§ **What you should do**:
Reproduce all of the entries below exactly, without images.

§ **Records supplied**:
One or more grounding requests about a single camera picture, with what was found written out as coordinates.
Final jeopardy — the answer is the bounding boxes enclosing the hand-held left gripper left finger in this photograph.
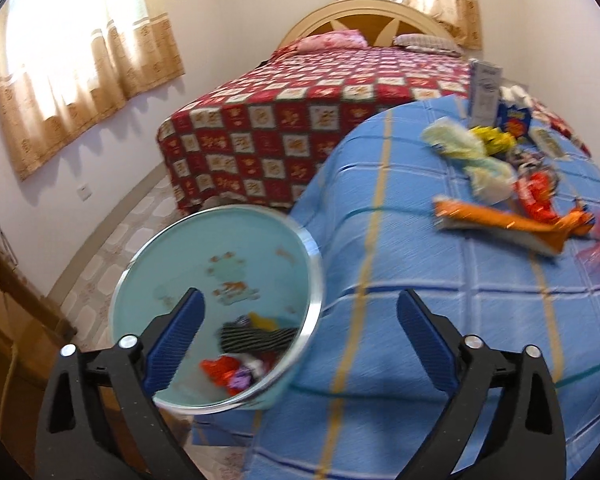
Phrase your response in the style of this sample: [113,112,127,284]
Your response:
[35,287,206,480]

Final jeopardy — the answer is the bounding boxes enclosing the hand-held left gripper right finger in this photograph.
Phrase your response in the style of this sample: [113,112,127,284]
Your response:
[396,288,567,480]

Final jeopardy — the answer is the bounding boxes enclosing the red orange foil wrapper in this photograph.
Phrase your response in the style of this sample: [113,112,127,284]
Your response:
[200,355,241,388]

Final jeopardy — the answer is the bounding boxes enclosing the purple wrapper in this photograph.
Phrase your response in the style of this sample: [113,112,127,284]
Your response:
[229,366,256,393]

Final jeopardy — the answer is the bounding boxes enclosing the black striped bag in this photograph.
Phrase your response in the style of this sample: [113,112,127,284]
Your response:
[216,321,301,358]

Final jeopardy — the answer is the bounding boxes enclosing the yellow plastic wrapper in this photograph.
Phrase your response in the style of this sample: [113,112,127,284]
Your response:
[247,312,281,332]

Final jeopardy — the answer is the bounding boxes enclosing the light blue cartoon trash bin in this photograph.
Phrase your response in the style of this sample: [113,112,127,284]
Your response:
[108,204,327,413]

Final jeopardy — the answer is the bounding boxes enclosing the long orange snack packet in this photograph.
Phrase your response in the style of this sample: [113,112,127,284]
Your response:
[432,195,595,256]

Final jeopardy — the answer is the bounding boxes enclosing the red snack packet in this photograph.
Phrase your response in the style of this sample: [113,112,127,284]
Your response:
[515,170,561,221]

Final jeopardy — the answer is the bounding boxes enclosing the grey patterned wrapper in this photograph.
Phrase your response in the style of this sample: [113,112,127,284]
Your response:
[507,147,546,171]

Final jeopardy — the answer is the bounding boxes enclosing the blue plaid blanket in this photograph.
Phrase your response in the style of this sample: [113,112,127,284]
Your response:
[240,95,600,480]

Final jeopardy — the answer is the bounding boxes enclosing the wooden cabinet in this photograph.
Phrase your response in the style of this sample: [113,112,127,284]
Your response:
[0,205,76,461]

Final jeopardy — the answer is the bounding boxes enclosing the flat green gold packet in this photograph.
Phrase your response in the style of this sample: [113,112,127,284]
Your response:
[530,127,566,158]

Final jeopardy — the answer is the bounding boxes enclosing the small blue milk carton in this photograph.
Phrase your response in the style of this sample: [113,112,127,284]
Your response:
[495,100,533,140]

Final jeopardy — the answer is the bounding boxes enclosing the tall white carton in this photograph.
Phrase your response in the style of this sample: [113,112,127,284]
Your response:
[467,59,503,128]

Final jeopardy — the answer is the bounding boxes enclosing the bed with red quilt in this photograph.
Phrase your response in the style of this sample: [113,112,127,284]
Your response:
[157,42,593,216]

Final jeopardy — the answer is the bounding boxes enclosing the wide beige floral curtain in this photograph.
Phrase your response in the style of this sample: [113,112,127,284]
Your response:
[0,0,186,182]

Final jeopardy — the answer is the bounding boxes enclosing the striped pillow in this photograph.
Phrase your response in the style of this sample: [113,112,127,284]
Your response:
[392,33,463,56]

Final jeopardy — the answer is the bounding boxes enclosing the pink floral pillow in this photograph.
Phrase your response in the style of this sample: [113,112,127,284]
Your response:
[275,29,368,53]

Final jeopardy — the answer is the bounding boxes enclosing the cream wooden headboard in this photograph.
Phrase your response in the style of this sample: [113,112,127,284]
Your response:
[275,0,456,51]

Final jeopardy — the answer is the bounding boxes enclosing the narrow beige floral curtain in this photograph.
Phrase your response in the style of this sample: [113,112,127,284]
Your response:
[321,0,483,51]

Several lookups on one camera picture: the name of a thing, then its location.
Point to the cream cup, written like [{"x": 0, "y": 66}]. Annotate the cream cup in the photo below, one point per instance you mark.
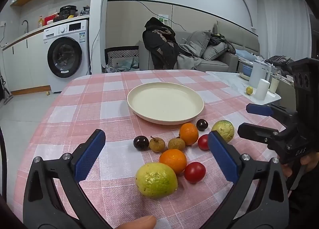
[{"x": 274, "y": 84}]

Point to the dark clothes pile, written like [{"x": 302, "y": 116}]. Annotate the dark clothes pile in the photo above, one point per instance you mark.
[{"x": 219, "y": 39}]

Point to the white kettle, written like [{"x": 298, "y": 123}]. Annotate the white kettle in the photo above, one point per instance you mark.
[{"x": 259, "y": 72}]

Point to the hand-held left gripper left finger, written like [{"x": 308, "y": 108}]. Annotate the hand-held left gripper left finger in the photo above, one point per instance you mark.
[{"x": 89, "y": 154}]

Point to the white marble side table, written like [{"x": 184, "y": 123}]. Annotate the white marble side table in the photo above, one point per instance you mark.
[{"x": 231, "y": 79}]

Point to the white washing machine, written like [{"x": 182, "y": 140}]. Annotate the white washing machine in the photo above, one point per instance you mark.
[{"x": 66, "y": 57}]

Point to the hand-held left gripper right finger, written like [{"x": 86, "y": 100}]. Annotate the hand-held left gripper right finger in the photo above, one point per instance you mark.
[{"x": 221, "y": 156}]

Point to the teal plastic bags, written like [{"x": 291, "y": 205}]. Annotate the teal plastic bags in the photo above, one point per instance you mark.
[{"x": 124, "y": 64}]

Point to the orange mandarin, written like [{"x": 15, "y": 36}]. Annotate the orange mandarin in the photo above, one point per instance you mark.
[
  {"x": 173, "y": 160},
  {"x": 189, "y": 133}
]

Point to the black white patterned bag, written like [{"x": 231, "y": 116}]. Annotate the black white patterned bag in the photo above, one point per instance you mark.
[{"x": 119, "y": 53}]

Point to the blue container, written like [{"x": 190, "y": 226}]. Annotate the blue container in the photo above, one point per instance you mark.
[{"x": 246, "y": 70}]

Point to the yellow-green guava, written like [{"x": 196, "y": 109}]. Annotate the yellow-green guava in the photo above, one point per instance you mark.
[
  {"x": 224, "y": 129},
  {"x": 156, "y": 180}
]

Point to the red cherry tomato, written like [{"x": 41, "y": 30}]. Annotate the red cherry tomato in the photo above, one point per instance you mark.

§ **Answer to this task**:
One or more grounding requests about a single camera picture, with what was found written out as coordinates.
Final jeopardy — the answer is the bounding boxes enclosing the hand-held left gripper left finger in this photograph.
Phrase your response in the style of this sample: [113,112,127,284]
Your response:
[35,287,206,480]

Final jeopardy — the answer is the bounding boxes enclosing the hand-held left gripper right finger in this photograph.
Phrase your response in the style of this sample: [113,112,127,284]
Your response:
[396,288,567,480]

Final jeopardy — the answer is the bounding boxes enclosing the red orange foil wrapper in this photograph.
Phrase your response in the style of this sample: [113,112,127,284]
Your response:
[200,355,241,388]

Final jeopardy — the answer is the bounding boxes enclosing the purple wrapper in this photograph.
Phrase your response in the style of this sample: [113,112,127,284]
Your response:
[229,366,256,393]

Final jeopardy — the answer is the bounding boxes enclosing the black striped bag in this photograph.
Phrase your response in the style of this sample: [113,112,127,284]
Your response:
[216,321,301,358]

Final jeopardy — the answer is the bounding boxes enclosing the yellow plastic wrapper in this photograph.
Phrase your response in the style of this sample: [113,112,127,284]
Your response:
[247,312,281,332]

Final jeopardy — the answer is the bounding boxes enclosing the light blue cartoon trash bin in this photograph.
Phrase your response in the style of this sample: [113,112,127,284]
Your response:
[108,204,327,413]

Final jeopardy — the answer is the bounding boxes enclosing the long orange snack packet in this photograph.
Phrase your response in the style of this sample: [113,112,127,284]
Your response:
[432,195,595,256]

Final jeopardy — the answer is the bounding boxes enclosing the red snack packet in this photograph.
Phrase your response in the style of this sample: [113,112,127,284]
Your response:
[515,170,561,221]

Final jeopardy — the answer is the bounding boxes enclosing the grey patterned wrapper in this photograph.
Phrase your response in the style of this sample: [113,112,127,284]
Your response:
[507,147,546,171]

Final jeopardy — the answer is the bounding boxes enclosing the blue plaid blanket in this photograph.
Phrase your response in the style of this sample: [113,112,127,284]
Your response:
[240,95,600,480]

Final jeopardy — the answer is the bounding boxes enclosing the wooden cabinet in this photograph.
Phrase your response in the style of this sample: [113,112,127,284]
Your response:
[0,205,76,461]

Final jeopardy — the answer is the bounding boxes enclosing the flat green gold packet in this photograph.
Phrase your response in the style of this sample: [113,112,127,284]
Your response:
[530,127,566,158]

Final jeopardy — the answer is the bounding boxes enclosing the small blue milk carton in this photograph.
Phrase your response in the style of this sample: [113,112,127,284]
Your response:
[495,100,533,140]

Final jeopardy — the answer is the bounding boxes enclosing the tall white carton in this photograph.
Phrase your response in the style of this sample: [113,112,127,284]
Your response:
[467,59,503,128]

Final jeopardy — the answer is the bounding boxes enclosing the bed with red quilt in this photograph.
Phrase your response in the style of this sample: [113,112,127,284]
Your response:
[157,42,593,216]

Final jeopardy — the answer is the bounding boxes enclosing the wide beige floral curtain in this photograph.
Phrase your response in the style of this sample: [113,112,127,284]
Your response:
[0,0,186,182]

Final jeopardy — the answer is the bounding boxes enclosing the striped pillow in this photograph.
Phrase your response in the style of this sample: [113,112,127,284]
Your response:
[392,33,463,56]

Final jeopardy — the answer is the bounding boxes enclosing the pink floral pillow in this photograph.
Phrase your response in the style of this sample: [113,112,127,284]
Your response:
[275,29,368,53]

Final jeopardy — the answer is the bounding boxes enclosing the cream wooden headboard in this photograph.
Phrase your response in the style of this sample: [113,112,127,284]
Your response:
[275,0,456,51]

Final jeopardy — the answer is the bounding boxes enclosing the narrow beige floral curtain in this photograph.
Phrase your response in the style of this sample: [113,112,127,284]
Your response:
[321,0,483,51]

Several lookups on one camera picture: the name of a thing, then its location.
Point to the cream cup, written like [{"x": 0, "y": 66}]. Annotate the cream cup in the photo below, one point per instance you mark.
[{"x": 274, "y": 84}]

Point to the dark clothes pile, written like [{"x": 302, "y": 116}]. Annotate the dark clothes pile in the photo above, one point per instance you mark.
[{"x": 219, "y": 39}]

Point to the white kettle, written like [{"x": 298, "y": 123}]. Annotate the white kettle in the photo above, one point per instance you mark.
[{"x": 259, "y": 72}]

Point to the hand-held left gripper left finger, written like [{"x": 308, "y": 108}]. Annotate the hand-held left gripper left finger in the photo above, one point per instance you mark.
[{"x": 89, "y": 154}]

Point to the white marble side table, written like [{"x": 184, "y": 123}]. Annotate the white marble side table in the photo above, one point per instance you mark.
[{"x": 231, "y": 79}]

Point to the white washing machine, written like [{"x": 182, "y": 140}]. Annotate the white washing machine in the photo above, one point per instance you mark.
[{"x": 66, "y": 57}]

Point to the hand-held left gripper right finger, written like [{"x": 86, "y": 100}]. Annotate the hand-held left gripper right finger in the photo above, one point per instance you mark.
[{"x": 221, "y": 156}]

Point to the teal plastic bags, written like [{"x": 291, "y": 205}]. Annotate the teal plastic bags in the photo above, one point per instance you mark.
[{"x": 124, "y": 64}]

Point to the orange mandarin, written like [{"x": 15, "y": 36}]. Annotate the orange mandarin in the photo above, one point per instance you mark.
[
  {"x": 173, "y": 160},
  {"x": 189, "y": 133}
]

Point to the black white patterned bag, written like [{"x": 231, "y": 116}]. Annotate the black white patterned bag in the photo above, one point per instance you mark.
[{"x": 119, "y": 53}]

Point to the blue container, written like [{"x": 190, "y": 226}]. Annotate the blue container in the photo above, one point per instance you mark.
[{"x": 246, "y": 70}]

Point to the yellow-green guava, written like [{"x": 196, "y": 109}]. Annotate the yellow-green guava in the photo above, one point per instance you mark.
[
  {"x": 224, "y": 129},
  {"x": 156, "y": 180}
]

Point to the red cherry tomato, written like [{"x": 41, "y": 30}]. Annotate the red cherry tomato in the photo above, one point per instance you mark.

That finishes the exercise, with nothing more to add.